Antonella, une femme également âgée de 40 ans, décrit Richard comme un homme d'un 1,90m, "qui en impose avec une sacrée voix, souvent alcoolisé et dont le regard est malsain". Toujours d'après cette voisine, il avait des comportements étranges avec les jeunes filles : "Il suivait l'adolescente de 16 ans de ma voisine, il suivait aussi ma fille du même âge. Il disait qu'il n'y avait rien de méchant, qu'il l'a surveillait pour qu'elle n'ait pas de problème."

Plusieurs signalements pour violences

Dans cet immeuble de l'allée Saint-Gildas, le suspect de 43 ans est principalement connu pour son comportement violent. Pratiquant la boxe thaïlandaise, il lui est arrivé à plusieurs reprises de sortir en tenue et de vouloir en découdre avec des jeunes du quartiers qui jouaient en bas du bâtiment : "Un jour il est descendu, avec ses gants de boxe en tenant des propos racistes contre ces jeunes de couleurs", raconte Antonella.

L'appartement a été mis sous scellé par la police.
L'appartement a été mis sous scellé par la police. © Radio France - Valentin Belleville

Ces dernières années, plusieurs voisins avaient tenté d'alerter les forces de l'ordre de son comportement : "_le problème, c'est qu'à chaque fois qu'on a appelé la police, personne n'est venu_. Ici on ne se déplace pas tant qu'il n'y a pas de sang", déplore la locataire du 1er étage.

Un couple suivi par l'hôpital psychiatrique Guillaume Reigner

Dans la vie de tous les jours, Aurore était une femme "très sympathique, et très introvertie", se rappelle Antonella en souriant. Lorsque le couple croisait leur voisine, elle était "toujours en retrait par rapport à Richard, il avait clairement l'ascendant sur elle. Elle s'écrasait quand il était là".

Quand il buvait "on les entendait se disputer, mais sobre, c'était un homme très intéressant, très cultivé, j'aimais bien discuter avec lui."
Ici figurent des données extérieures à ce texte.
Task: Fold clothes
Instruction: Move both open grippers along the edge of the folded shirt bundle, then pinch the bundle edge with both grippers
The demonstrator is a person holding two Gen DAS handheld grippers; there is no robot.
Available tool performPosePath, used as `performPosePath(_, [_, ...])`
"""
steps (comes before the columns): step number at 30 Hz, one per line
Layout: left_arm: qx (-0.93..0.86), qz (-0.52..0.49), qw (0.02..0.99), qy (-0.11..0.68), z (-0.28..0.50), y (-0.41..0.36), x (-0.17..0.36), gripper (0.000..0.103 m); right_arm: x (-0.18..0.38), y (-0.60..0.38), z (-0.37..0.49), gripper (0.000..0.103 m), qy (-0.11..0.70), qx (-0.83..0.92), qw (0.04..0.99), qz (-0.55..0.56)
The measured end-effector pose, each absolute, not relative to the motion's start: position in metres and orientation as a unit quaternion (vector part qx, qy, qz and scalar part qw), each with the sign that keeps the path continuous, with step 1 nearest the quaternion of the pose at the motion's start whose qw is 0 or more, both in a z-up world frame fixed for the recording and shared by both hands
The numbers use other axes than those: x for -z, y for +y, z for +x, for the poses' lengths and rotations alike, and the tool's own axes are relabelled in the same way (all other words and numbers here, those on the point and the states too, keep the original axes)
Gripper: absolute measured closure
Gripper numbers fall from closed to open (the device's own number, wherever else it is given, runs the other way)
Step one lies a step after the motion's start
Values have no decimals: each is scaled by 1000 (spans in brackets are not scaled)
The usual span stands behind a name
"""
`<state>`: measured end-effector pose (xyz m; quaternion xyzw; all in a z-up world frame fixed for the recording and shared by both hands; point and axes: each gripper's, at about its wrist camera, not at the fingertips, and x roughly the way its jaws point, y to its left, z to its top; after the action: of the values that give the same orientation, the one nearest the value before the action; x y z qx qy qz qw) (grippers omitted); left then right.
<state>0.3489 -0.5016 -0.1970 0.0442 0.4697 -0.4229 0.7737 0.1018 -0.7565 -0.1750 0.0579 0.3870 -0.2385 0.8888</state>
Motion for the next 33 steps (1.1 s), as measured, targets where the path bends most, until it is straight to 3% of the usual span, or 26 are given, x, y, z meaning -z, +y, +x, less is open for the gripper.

La victime avait fait une grave chute qui l'avait plongée plusieurs mois dans le coma. Depuis, d'après Antonella, elle était devenue "très sensible à la lumière, aux bruits, elle était fragile". Aurore était en phase de reconstruction,"ce qui donnait à son compagnon l'occasion de la maîtriser davantage".

Richard comme Aurore étaient tous deux suivis par les équipes de l'hôpital psychiatrique Guillaume Reigner à Rennes. Ses multiples "coups de folies des dernières années pouvaient laisser présager un tel drame", estime Antonella.